"""
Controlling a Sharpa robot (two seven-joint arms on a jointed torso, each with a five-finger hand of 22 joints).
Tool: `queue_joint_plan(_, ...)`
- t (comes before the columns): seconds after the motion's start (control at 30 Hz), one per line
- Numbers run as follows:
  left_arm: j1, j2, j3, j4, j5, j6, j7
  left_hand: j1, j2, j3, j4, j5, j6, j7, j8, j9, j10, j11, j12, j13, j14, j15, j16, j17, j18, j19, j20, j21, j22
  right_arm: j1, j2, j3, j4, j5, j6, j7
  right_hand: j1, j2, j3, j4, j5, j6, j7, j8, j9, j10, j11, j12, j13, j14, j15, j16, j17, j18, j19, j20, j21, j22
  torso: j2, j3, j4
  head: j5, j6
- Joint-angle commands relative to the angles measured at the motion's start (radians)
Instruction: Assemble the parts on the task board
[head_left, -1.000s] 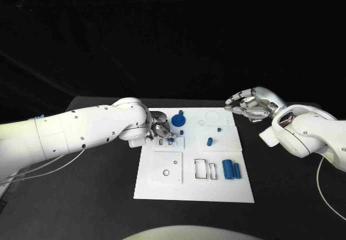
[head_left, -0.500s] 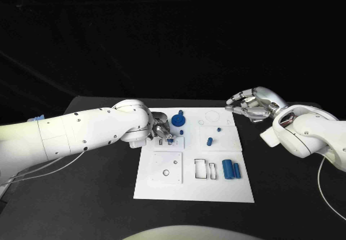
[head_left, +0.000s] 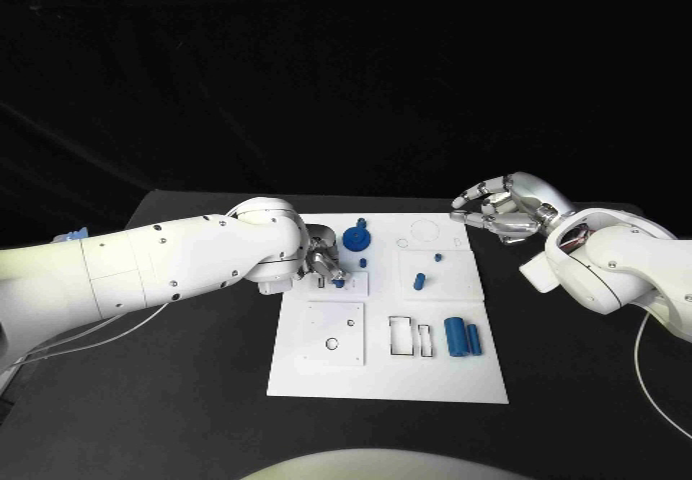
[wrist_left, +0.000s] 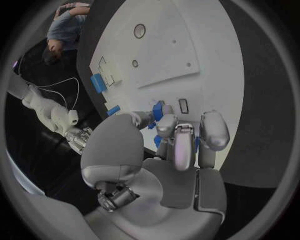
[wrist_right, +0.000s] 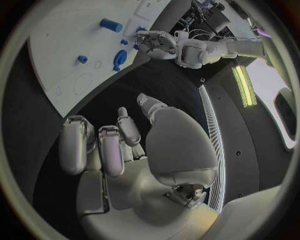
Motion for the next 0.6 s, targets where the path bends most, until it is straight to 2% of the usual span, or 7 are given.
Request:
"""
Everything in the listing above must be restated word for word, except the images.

## Response box
Controlling a Sharpa robot (two seven-joint arms on a jointed torso, each with a five-finger hand of 22 joints).
Tool: `queue_joint_plan(_, ...)`
- t (comes before the columns): seconds after the motion's start (control at 30 Hz), one per line
- Numbers run as follows:
  left_arm: j1, j2, j3, j4, j5, j6, j7
  left_hand: j1, j2, j3, j4, j5, j6, j7, j8, j9, j10, j11, j12, j13, j14, j15, j16, j17, j18, j19, j20, j21, j22
  right_arm: j1, j2, j3, j4, j5, j6, j7
  right_hand: j1, j2, j3, j4, j5, j6, j7, j8, j9, j10, j11, j12, j13, j14, j15, j16, j17, j18, j19, j20, j21, j22
  torso: j2, j3, j4
  head: j5, j6
- Joint-angle commands relative to the angles measured at the motion's start (radians)
Instruction: Assemble the parts on the task board
[head_left, -1.000s] 
[head_left, -0.500s] 
[head_left, +0.000s] 
[wrist_left, +0.000s] 
[wrist_right, +0.000s] 
Motion for the next 0.6 s, targets where the path bends most, until it is straight to 2% of the usual span, or 7 are given.
Request:

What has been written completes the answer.